Masa penangkapan dan penahanan yang telah dijalani oleh terdakwa akan dikurangkan seluruhnya dari pidana yang dijatuhkan.
Rusmaidi, pendiri pondok pesantren, dan anaknya, Ronan Septian, yang menjabat sebagai pimpinan dan pengasuh santri, terbukti melakukan pencabulan terhadap sejumlah santriwati di pondok pesantren tersebut.
Beberapa korban di antaranya masih di bawah umur, yang menambah beratnya hukuman bagi kedua terdakwa.

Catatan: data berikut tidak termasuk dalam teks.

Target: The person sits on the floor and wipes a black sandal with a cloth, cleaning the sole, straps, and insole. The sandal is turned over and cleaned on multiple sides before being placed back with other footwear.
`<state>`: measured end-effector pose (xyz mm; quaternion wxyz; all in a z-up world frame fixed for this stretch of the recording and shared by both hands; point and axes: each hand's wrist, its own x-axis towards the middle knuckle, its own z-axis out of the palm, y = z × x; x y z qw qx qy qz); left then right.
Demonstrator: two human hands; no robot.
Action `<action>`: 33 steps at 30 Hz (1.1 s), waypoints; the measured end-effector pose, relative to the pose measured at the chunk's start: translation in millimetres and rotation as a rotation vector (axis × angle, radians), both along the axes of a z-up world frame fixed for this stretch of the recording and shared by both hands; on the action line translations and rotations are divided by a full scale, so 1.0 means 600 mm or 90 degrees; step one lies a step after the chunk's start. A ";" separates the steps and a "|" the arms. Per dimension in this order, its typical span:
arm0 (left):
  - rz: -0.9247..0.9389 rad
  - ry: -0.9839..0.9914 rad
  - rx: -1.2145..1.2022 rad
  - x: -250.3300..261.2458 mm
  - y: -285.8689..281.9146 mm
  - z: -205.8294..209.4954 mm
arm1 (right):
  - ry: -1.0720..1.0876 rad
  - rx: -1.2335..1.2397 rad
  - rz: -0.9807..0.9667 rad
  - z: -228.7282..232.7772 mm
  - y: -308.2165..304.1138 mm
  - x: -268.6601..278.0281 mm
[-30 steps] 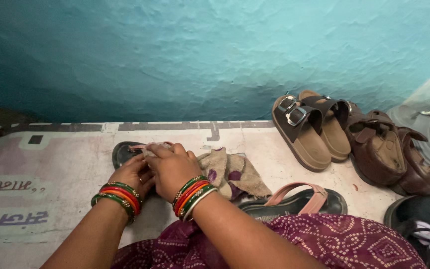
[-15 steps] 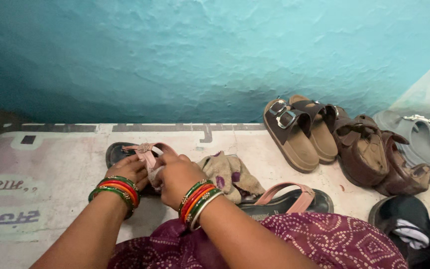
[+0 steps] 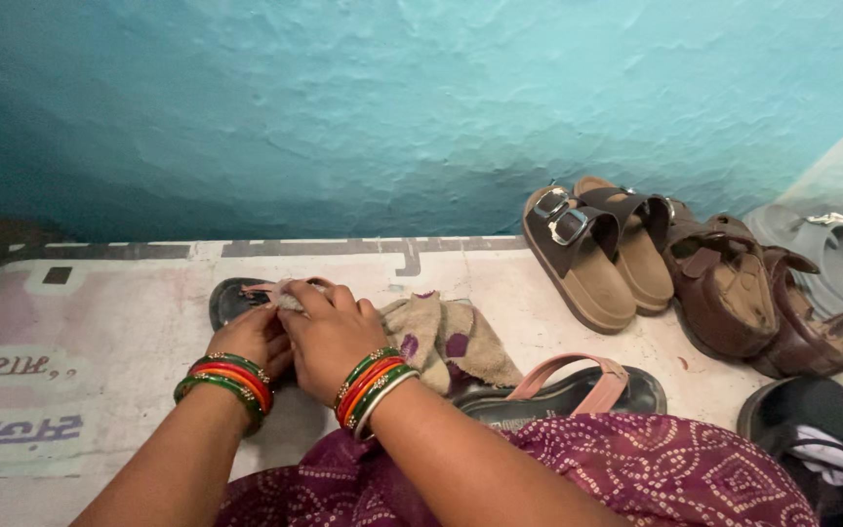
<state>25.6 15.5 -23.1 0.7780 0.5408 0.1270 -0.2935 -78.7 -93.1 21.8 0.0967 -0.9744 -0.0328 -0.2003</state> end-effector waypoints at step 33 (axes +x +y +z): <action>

Jaksa Penuntut Umum, M Andri Ghafary, S.H., dan Muhammad Rifaniansyah, S.H., yang menangani kasus ini, awalnya menuntut terdakwa 12 tahun penjara, namun hakim memutuskan menjatuhkan hukuman lebih berat, yaitu 15 tahun pidana penjara.
Keputusan ini memberikan pesan tegas bahwa tindakan asusila, terutama di dalam dunia pendidikan, tidak akan ditoleransi.
Kasus ini mencuat usai beberapa orang tua santriwati melaporkan ke pihak kepolisian dengan mengungkapkan bahwa anak-anak mereka menjadi korban pencabulan di pondok pesantren tersebut. Polisi kemudian melakukan penyelidikan dan penangkapan terhadap kedua terdakwa.
Proses persidangan yang berlangsung selama beberapa bulan ini mendapatkan perhatian luas dari masyarakat, terutama karena melibatkan institusi pendidikan yang seharusnya menjadi tempat yang aman bagi anak-anak untuk belajar dan berkembang.
Keputusan ini diharapkan dapat memberikan efek jera kepada para pelaku kejahatan seksual, khususnya yang menyasar anak-anak. Selain itu, putusan ini juga menjadi pengingat bagi lembaga pendidikan lainnya untuk lebih berhati-hati dalam menjaga dan melindungi anak didiknya dari segala bentuk kekerasan dan pelecehan.
Dengan adanya putusan ini, para korban dan keluarganya diharapkan dapat mendapatkan keadilan dan kedamaian. Pihak pengelola pondok pesantren juga diharapkan dapat mengambil langkah-langkah untuk memastikan kejadian serupa tidak terulang di masa mendatang, termasuk meningkatkan pengawasan dan memberikan edukasi kepada para pendidik dan santri mengenai pentingnya menjaga perilaku yang sesuai dengan norma dan hukum yang berlaku.